Spark Trigger Options

Sylvester Daniel

Published Mar 23, 2019

Objective

In this article let’s see different trigger options available in spark structured streaming. Setting the right trigger for a stream will decide how quick your stream reads the next set of records. Trigger option enables you to control latency and throughput of the job.

Default Behavior

When you don’t set any trigger option to write stream then Spark will try to process the next set of records as soon as it’s done with current micro batch. The default behavior of write streams in spark structured streaming is the micro batch. In micro batch, the incoming records are grouped into small windows and processed in a periodic fashion.

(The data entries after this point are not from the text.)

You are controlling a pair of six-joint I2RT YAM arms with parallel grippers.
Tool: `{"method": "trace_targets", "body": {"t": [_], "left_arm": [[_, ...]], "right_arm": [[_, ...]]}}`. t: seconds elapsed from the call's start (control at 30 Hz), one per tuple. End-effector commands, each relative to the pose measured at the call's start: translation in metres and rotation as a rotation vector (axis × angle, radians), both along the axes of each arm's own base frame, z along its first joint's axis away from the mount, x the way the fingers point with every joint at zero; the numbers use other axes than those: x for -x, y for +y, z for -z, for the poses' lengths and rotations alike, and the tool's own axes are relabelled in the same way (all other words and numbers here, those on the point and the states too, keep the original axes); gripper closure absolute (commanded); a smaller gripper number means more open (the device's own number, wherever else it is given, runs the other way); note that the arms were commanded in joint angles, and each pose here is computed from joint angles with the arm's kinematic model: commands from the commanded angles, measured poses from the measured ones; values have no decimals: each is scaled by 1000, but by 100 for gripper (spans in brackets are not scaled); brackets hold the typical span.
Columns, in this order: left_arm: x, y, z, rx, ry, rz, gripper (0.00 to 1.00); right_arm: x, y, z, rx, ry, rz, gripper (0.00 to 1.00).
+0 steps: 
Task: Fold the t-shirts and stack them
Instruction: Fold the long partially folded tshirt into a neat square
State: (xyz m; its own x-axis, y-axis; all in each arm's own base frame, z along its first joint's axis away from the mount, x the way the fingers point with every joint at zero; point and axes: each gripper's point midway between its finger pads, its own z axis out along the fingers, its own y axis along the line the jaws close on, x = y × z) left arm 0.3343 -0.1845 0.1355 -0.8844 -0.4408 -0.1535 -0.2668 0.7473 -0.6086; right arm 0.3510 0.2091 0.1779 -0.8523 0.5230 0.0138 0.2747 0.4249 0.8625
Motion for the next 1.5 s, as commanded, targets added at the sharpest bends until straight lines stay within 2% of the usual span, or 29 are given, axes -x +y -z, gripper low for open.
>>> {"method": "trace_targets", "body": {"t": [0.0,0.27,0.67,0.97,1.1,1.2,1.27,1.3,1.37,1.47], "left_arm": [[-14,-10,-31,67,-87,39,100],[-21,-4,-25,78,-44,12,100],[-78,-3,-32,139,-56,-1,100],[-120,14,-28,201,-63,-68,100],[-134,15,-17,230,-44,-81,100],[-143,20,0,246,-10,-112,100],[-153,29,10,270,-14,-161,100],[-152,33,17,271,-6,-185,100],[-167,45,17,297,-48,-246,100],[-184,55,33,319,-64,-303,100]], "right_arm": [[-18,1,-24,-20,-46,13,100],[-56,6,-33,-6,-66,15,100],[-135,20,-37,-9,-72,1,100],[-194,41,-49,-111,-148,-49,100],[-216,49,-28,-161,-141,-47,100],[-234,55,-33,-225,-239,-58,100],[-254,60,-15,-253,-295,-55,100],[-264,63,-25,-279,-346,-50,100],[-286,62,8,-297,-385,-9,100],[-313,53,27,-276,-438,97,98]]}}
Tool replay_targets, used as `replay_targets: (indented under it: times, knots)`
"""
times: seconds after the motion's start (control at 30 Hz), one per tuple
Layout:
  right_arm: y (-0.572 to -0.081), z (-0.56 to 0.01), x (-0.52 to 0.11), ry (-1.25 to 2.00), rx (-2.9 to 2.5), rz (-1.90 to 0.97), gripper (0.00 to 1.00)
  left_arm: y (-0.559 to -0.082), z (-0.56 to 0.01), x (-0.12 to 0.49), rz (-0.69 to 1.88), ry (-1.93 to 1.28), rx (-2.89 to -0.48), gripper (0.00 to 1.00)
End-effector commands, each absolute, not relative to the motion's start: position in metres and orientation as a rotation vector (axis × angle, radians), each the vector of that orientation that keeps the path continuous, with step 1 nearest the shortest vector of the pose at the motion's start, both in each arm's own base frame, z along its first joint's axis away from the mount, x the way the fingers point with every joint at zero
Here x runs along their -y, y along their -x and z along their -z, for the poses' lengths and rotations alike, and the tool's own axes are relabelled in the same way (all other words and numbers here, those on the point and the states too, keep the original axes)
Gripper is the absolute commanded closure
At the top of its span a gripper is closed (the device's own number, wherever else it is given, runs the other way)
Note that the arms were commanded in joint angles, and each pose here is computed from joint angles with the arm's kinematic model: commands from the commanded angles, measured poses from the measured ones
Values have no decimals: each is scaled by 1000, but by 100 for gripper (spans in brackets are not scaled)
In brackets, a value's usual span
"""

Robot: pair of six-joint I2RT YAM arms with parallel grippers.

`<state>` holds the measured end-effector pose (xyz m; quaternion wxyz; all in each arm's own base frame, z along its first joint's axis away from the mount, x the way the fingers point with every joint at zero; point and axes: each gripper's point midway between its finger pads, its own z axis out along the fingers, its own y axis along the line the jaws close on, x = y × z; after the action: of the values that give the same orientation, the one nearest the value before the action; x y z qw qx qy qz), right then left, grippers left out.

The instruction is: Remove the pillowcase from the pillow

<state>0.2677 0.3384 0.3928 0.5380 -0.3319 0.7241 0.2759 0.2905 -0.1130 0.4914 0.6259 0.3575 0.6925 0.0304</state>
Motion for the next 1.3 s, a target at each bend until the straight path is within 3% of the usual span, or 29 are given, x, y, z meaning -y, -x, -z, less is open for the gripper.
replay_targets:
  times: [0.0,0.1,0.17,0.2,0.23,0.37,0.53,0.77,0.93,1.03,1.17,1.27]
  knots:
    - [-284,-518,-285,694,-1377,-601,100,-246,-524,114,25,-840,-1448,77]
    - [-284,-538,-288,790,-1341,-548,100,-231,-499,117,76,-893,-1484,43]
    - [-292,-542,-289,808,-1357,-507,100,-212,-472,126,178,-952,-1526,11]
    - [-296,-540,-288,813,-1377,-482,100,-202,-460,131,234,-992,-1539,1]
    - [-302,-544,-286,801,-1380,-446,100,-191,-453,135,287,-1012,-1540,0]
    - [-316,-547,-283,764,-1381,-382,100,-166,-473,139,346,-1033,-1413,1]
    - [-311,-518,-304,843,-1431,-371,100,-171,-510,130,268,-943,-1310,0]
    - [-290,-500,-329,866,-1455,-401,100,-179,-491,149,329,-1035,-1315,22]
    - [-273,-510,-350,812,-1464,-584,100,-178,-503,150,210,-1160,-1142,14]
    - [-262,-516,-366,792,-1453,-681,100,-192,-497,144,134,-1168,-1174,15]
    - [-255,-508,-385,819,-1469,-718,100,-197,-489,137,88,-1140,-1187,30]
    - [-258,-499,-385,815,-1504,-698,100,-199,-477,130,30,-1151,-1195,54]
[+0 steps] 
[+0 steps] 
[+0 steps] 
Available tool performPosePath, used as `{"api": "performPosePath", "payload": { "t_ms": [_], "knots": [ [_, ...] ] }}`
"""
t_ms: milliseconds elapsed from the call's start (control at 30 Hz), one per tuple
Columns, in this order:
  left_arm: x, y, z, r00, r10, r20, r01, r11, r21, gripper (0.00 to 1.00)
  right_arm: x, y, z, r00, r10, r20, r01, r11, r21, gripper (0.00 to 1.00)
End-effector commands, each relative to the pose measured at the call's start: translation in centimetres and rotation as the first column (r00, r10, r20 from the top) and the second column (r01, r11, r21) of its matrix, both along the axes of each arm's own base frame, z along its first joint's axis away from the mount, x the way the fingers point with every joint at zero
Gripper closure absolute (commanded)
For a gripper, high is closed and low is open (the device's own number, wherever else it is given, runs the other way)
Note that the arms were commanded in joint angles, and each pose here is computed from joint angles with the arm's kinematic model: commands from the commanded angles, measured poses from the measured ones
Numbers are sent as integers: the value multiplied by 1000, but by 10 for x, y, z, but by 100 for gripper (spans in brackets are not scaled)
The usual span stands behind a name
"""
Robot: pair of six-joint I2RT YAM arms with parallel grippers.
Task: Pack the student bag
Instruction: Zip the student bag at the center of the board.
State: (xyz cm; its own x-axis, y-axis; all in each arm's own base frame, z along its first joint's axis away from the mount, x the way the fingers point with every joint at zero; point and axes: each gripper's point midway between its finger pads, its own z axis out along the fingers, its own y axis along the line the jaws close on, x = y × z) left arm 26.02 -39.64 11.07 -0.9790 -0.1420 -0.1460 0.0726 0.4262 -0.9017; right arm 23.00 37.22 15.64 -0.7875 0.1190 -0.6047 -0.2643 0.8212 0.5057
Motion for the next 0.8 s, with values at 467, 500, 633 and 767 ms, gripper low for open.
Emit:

Bottom line: Spark will try running next micro batch As Soon As Possible (ASAP).

Below diagram explains sequence of a micro-batch.

Driver updates Write Ahead Log (WAL) with unprocessed offset.
Micro-batch job to process the records is created.
Input is read and processed.
Output of micro-batch is persisted in the target.

Refer code below to create write stream without any trigger. Refer complete sample job here.

val defaultStream = rateRawData.writeStream
  .format("console")
  .queryName("Default")
  .option("checkpointLocation", "sparkCheckPoint\\Rate2ConsoleDefaultTrigger\\cp1")
  .start()

Below is a screenshot of spark UI processing 1000 records per second without any trigger option set. As shown below spark tries to process ASAP almost on an average every second.

Below is a screenshot of spark UI processing 90,000 records per second without any trigger option set. As you can see micro batches are triggered at uneven intervals.

Once

When you set Trigger option “Once” it processes only once and then terminates the stream. The behavior of this option is very similar to a batch job. The stream is created once and all the pending records are processed and then the stream is terminated.

Refer code below to create write stream with “Once” trigger. Refer complete sample job here.

val onceStream   = rateRawData.writeStream
  .format("console")
  .queryName("Once")
  .trigger(Trigger.Once())
  .option("checkpointLocation", "sparkCheckPoint\\Rate2ConsoleOnceTrigger\\cp1")
  .start()

Processing time

This is the most widely used and recommended practice in Spark structured streaming. Trigger option of processing time gives you better control of how often micro batch jobs should get triggered. For example, if you set a trigger interval of “20 seconds” then for every 20 seconds a micro-batch will process a batch of records. Based on the speed at which you want your job to process the records you can fine-tune the trigger interval and throughput of the job as well.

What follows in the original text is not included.